Another freedom they enjoy–perhaps too much–is that SSR is no longer silent either. They  may discuss what they’re exploring with classmates quietly. They asked each other what things meant, clarified things, read aloud to each other, made up their own stories from the pictures and words they could pick out. They engaged with the texts!
Cultural Emphasis
Before we began today, we discussed the 3 P’s of culture (products, practices, perspectives) and related them to our coro from this week. They got that “Vivir mi vida” and the video were the products, that dancing was definitely a practice in Puerto Rican/Nuyorican culture, and that this product emphasized an optimistic perspective. So I told them I wanted them to engage with the books and magazines as cultural products, as ways to gather insight into practices (what people do/like to do/don’t like to do) and perspectives. So at the end, after the timer beeped, they reflected on what they noticed about products, practices, and/or perspectives based on the texts they explored. I’d eventually like to have them add some vocabulary they picked up, but I’d like them to get a little more comfortable analyzing culture first.

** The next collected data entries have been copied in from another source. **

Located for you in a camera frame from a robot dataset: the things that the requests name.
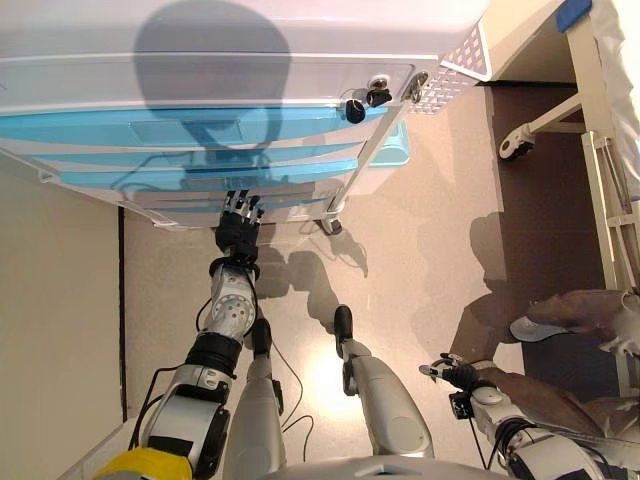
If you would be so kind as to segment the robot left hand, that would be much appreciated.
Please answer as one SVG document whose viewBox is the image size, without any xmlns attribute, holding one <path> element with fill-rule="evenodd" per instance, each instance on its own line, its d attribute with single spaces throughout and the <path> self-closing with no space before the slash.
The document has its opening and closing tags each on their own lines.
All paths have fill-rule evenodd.
<svg viewBox="0 0 640 480">
<path fill-rule="evenodd" d="M 248 190 L 230 190 L 224 200 L 215 242 L 224 256 L 250 266 L 258 257 L 257 239 L 265 214 L 261 197 Z"/>
</svg>

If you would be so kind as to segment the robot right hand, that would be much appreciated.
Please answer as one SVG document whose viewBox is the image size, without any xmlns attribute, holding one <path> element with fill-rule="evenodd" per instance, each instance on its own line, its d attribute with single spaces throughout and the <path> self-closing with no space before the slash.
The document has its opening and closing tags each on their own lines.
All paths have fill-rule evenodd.
<svg viewBox="0 0 640 480">
<path fill-rule="evenodd" d="M 496 387 L 494 382 L 482 378 L 471 363 L 454 353 L 441 353 L 433 362 L 420 365 L 418 370 L 448 393 L 473 392 L 480 387 Z"/>
</svg>

Now, I’ve just tried the ExploraTextos systems the one day so far, in two classes, but if excitement about interacting with my little library is what I was after, I can at least say I’m on the right track!

SraSpanglish

Laura Sexton is a passion-driven, project-based language educator in Gastonia, North Carolina. She loves sharing Ideas for integrating Project-Based Learning in the world language classroom, including example projects, lessons, assessment tips, driving questions, and reflection.